#### To do:
Could you give the data that follows again exactly, without its pictures?

#### Supplied information:
++++++++++

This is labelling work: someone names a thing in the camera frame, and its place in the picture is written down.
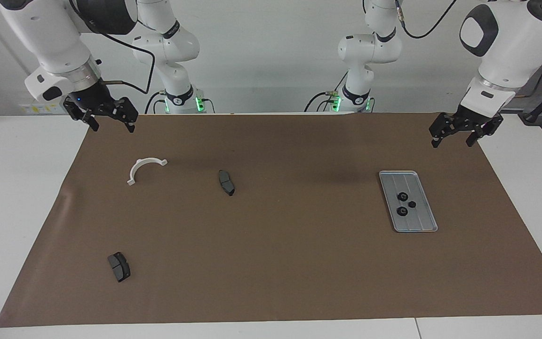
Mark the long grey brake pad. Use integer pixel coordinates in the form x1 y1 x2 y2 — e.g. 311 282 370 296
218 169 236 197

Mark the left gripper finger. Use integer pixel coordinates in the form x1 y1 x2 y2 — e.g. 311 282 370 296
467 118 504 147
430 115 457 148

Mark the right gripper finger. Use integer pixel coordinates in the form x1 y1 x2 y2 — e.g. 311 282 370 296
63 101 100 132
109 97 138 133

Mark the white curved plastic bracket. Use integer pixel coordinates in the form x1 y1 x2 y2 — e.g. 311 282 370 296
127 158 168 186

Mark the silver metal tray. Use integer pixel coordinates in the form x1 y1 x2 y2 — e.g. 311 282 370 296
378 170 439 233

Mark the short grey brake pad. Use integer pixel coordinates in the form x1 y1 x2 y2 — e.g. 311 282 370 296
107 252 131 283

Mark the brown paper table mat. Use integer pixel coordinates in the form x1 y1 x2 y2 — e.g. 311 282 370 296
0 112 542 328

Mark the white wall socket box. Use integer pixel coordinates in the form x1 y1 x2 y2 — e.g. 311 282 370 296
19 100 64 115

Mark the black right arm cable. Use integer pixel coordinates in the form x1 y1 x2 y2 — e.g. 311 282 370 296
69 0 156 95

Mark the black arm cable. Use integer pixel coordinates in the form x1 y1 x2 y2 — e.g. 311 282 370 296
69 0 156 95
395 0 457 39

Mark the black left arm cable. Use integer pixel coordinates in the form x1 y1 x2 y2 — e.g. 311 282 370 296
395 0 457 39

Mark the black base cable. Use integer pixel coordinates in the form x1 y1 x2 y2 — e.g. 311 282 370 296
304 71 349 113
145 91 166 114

++++++++++

#### Solution to this task:
This is labelling work: someone names a thing in the camera frame, and its place in the picture is written down.
Mark the long grey brake pad. Use integer pixel coordinates in the form x1 y1 x2 y2 — e.g. 311 282 370 296
218 169 236 197

Mark the left gripper finger. Use integer pixel coordinates in the form x1 y1 x2 y2 — e.g. 311 282 370 296
467 118 504 147
430 115 457 148

Mark the right gripper finger. Use integer pixel coordinates in the form x1 y1 x2 y2 — e.g. 311 282 370 296
63 101 100 132
109 97 138 133

Mark the white curved plastic bracket. Use integer pixel coordinates in the form x1 y1 x2 y2 — e.g. 311 282 370 296
127 158 168 186

Mark the silver metal tray. Use integer pixel coordinates in the form x1 y1 x2 y2 — e.g. 311 282 370 296
378 170 439 233

Mark the short grey brake pad. Use integer pixel coordinates in the form x1 y1 x2 y2 — e.g. 311 282 370 296
107 252 131 283

Mark the brown paper table mat. Use integer pixel coordinates in the form x1 y1 x2 y2 — e.g. 311 282 370 296
0 112 542 328

Mark the white wall socket box. Use integer pixel coordinates in the form x1 y1 x2 y2 — e.g. 311 282 370 296
19 100 64 115

Mark the black right arm cable. Use integer pixel coordinates in the form x1 y1 x2 y2 — e.g. 311 282 370 296
69 0 156 95

Mark the black arm cable. Use integer pixel coordinates in the form x1 y1 x2 y2 — e.g. 311 282 370 296
69 0 156 95
395 0 457 39

Mark the black left arm cable. Use integer pixel coordinates in the form x1 y1 x2 y2 — e.g. 311 282 370 296
395 0 457 39

Mark the black base cable. Use integer pixel coordinates in the form x1 y1 x2 y2 — e.g. 311 282 370 296
304 71 349 113
145 91 166 114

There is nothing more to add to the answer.